A successful global application must process text written in any language. In some cases, applications must even be able to process text written in more than one language. Many techniques that work well when processing English text will not work when processing languages like Arabic, Hindi and Thai. In this article, we will examine some reasons why processing multiple languages is more complicated, and then we'll look at the techniques needed to process them.
Processing text in applications
Each character processed by an application is represented by a number called a character code, or a code point. A collection of characters and their assigned character codes is called a coded character set, a code set, or a code page. Over the years, many different coded character sets have been defined for different hardware, communications environments and for different languages. One of the most recent coded character sets is called Unicode, which contains all of the characters needed to write all modern languages, and many older languages as well.

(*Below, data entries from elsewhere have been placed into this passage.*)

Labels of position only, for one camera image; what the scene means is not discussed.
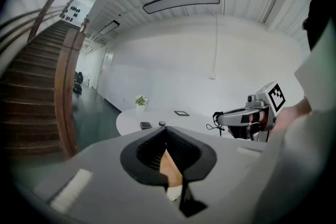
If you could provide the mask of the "white curved table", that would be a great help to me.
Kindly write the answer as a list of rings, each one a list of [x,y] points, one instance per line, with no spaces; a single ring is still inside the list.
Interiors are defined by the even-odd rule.
[[[130,109],[123,111],[116,120],[117,130],[120,135],[128,135],[141,131],[140,123],[149,122],[152,127],[159,127],[159,122],[165,122],[167,126],[182,127],[195,132],[204,133],[213,136],[219,136],[218,129],[209,129],[206,125],[213,125],[211,116],[192,114],[189,116],[179,116],[173,111],[139,111]]]

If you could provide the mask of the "black wall decorations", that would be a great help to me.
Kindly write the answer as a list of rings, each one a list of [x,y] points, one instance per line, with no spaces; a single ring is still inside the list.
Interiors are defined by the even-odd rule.
[[[66,22],[74,22],[78,18],[80,12],[81,9],[79,7],[70,6],[65,10],[63,15],[61,16],[61,19]]]

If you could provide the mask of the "dark wooden staircase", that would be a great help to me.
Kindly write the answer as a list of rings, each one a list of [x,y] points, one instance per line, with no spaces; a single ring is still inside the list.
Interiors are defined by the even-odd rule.
[[[74,0],[0,23],[0,151],[30,157],[78,153],[72,87],[85,28],[61,16]]]

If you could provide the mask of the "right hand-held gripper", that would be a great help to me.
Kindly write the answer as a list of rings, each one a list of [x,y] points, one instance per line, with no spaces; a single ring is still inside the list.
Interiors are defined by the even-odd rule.
[[[227,112],[215,112],[214,122],[229,126],[228,132],[234,138],[250,139],[258,142],[267,142],[270,131],[274,128],[277,116],[282,110],[286,99],[278,82],[271,82],[262,87],[255,94],[248,96],[248,108],[239,108]],[[248,125],[252,122],[250,116],[260,111],[268,111],[268,126],[265,130],[252,132]]]

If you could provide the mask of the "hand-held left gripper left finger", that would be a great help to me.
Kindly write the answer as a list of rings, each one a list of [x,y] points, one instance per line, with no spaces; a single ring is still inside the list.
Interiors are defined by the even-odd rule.
[[[60,164],[34,189],[56,223],[179,224],[182,214],[163,186],[144,185],[122,167],[120,155],[141,131],[93,144]]]

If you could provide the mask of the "short black ceiling lamp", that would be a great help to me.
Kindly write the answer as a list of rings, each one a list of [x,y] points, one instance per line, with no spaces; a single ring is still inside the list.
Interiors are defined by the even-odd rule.
[[[105,25],[100,31],[99,34],[106,35],[107,33],[111,32],[112,30],[118,28],[120,23],[116,20],[111,21],[109,24]]]

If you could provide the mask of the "person's black shirt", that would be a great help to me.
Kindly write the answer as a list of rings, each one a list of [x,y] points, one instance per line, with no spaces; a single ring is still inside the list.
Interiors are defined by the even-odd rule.
[[[307,32],[309,48],[312,51],[321,38],[328,21],[336,20],[336,0],[311,0],[308,17],[302,24]]]

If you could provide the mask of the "white potted flower plant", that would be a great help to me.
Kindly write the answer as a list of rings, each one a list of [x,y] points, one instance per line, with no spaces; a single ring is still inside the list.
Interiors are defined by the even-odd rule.
[[[145,111],[147,105],[148,105],[149,99],[143,95],[139,95],[135,99],[135,104],[136,104],[136,110],[138,112],[143,112]]]

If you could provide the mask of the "person's right forearm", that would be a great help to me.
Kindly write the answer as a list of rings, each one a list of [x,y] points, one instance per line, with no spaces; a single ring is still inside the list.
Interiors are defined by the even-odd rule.
[[[286,130],[296,119],[308,115],[311,111],[311,106],[306,97],[296,105],[283,108],[277,116],[276,124],[271,130],[270,135],[273,135],[280,130]]]

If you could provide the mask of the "person's right hand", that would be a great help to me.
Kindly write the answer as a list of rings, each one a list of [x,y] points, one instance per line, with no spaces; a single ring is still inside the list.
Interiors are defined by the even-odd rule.
[[[265,130],[268,126],[268,118],[268,111],[260,111],[250,114],[248,129],[254,133],[260,130]]]

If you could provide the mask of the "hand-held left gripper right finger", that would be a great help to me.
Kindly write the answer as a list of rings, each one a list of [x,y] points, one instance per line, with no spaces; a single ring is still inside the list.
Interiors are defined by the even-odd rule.
[[[254,142],[167,127],[170,143],[184,140],[191,147],[177,152],[168,147],[176,165],[189,164],[183,175],[180,211],[170,213],[167,224],[252,224],[260,195],[253,169],[265,150]]]

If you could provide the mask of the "long black ceiling lamp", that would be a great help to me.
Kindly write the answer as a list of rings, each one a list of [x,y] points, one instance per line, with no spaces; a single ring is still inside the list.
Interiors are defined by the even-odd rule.
[[[147,14],[161,12],[166,9],[190,6],[190,5],[217,5],[221,0],[153,0],[143,5],[143,10]]]

The code points that represent a particular piece of text are stored sequentially in memory, usually in spoken order. Spoken order is also called phonetic order, or logical order. For English text, this means that the left-most character will be stored in the lowest address and the right-most character will be stored in the highest address. For Arabic text, which is written right-to-left, the order is reversed. For right-to-left texts, such as Arabic and Hebrew, the order in which text is stored in memory does not correspond to the order in which it is displayed or printed (assuming that you’re using a display or printer which is designed for left-to-right text). Later in this article we'll discuss other situations where this can be true.